"Si loin que l'oiseau" de Catherine Andrieu ou "La lenteur des vaches" chronique de Hervé Rostagnat

📅 24 février 2025

   Après avoir publié en 2019 le livre « Correspondance » aux éditions du Petit Pavé regroupant les échanges épistolaires de 2017 à 2018 entre elle-même et Daniel Brochard, Catherine Andrieu publie un recueil de poésies intitulé « Si loin que l'oiseau » chez le même éditeur, pure transcription de la douleur consécutive au suicide de son ami en janvier 2023.

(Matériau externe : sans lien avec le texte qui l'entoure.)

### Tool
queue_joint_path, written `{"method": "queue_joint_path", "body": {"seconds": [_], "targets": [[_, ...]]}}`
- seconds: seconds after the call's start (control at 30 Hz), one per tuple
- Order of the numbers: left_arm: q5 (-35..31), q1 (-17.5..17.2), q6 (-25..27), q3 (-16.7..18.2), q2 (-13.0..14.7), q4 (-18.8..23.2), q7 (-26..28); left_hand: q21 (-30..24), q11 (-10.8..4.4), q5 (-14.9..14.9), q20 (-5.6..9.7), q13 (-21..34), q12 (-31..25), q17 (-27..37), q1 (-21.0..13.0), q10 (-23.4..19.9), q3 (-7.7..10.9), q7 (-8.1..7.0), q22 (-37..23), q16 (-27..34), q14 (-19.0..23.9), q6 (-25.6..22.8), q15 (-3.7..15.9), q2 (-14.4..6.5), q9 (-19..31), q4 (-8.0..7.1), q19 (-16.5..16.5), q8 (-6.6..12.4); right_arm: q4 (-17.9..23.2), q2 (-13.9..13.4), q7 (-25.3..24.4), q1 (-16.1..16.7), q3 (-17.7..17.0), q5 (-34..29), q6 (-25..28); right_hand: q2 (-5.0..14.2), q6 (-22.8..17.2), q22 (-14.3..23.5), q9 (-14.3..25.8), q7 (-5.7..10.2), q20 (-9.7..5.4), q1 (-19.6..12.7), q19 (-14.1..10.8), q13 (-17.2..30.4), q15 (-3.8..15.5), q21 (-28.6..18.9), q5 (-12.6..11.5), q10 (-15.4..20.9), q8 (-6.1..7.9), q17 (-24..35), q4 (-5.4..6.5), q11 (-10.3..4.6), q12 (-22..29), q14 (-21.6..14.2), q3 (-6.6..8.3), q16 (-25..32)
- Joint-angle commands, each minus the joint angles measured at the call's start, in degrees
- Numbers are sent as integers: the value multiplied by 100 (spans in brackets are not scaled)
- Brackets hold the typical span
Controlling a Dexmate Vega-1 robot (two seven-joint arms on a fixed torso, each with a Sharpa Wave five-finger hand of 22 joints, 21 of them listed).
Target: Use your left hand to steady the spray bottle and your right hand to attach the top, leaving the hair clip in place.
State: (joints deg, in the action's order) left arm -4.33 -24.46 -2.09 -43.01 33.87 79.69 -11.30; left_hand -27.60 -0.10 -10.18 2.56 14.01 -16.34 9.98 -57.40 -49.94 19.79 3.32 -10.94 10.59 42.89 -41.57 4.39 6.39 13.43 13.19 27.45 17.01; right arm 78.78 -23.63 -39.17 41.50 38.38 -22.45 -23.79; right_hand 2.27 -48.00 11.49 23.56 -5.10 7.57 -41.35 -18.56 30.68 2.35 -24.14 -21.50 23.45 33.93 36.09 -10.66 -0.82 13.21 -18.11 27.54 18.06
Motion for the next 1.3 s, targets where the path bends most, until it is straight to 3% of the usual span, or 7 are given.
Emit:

   Cette douleur est protéiforme. Outre celle que provoque la perte d’un ami, elle évoque dans ses trente poésies la souffrance induite par le remord de n’avoir pas su être suffisamment à l’écoute de cet homme comme elle malade de la schizophrénie. Mais pire encore. Elle souffre d’avoir eu à son égard, précisément dans cette correspondance gravée dans le marbre de l’édition, des propos d’une violence qu’il accuse d’ailleurs avec une résignation plus emprunte de nihilisme que de compassion. Enfin la dernière blessure, celle de la maladie psychique, est la plus terrible car elle est consubstantielle à la poétesse et insoluble dans la mesure où elle est à la fois cause et conséquence de l’instabilité de l’amitié qui a bouleversé Catherine Andrieu et Daniel Brochard.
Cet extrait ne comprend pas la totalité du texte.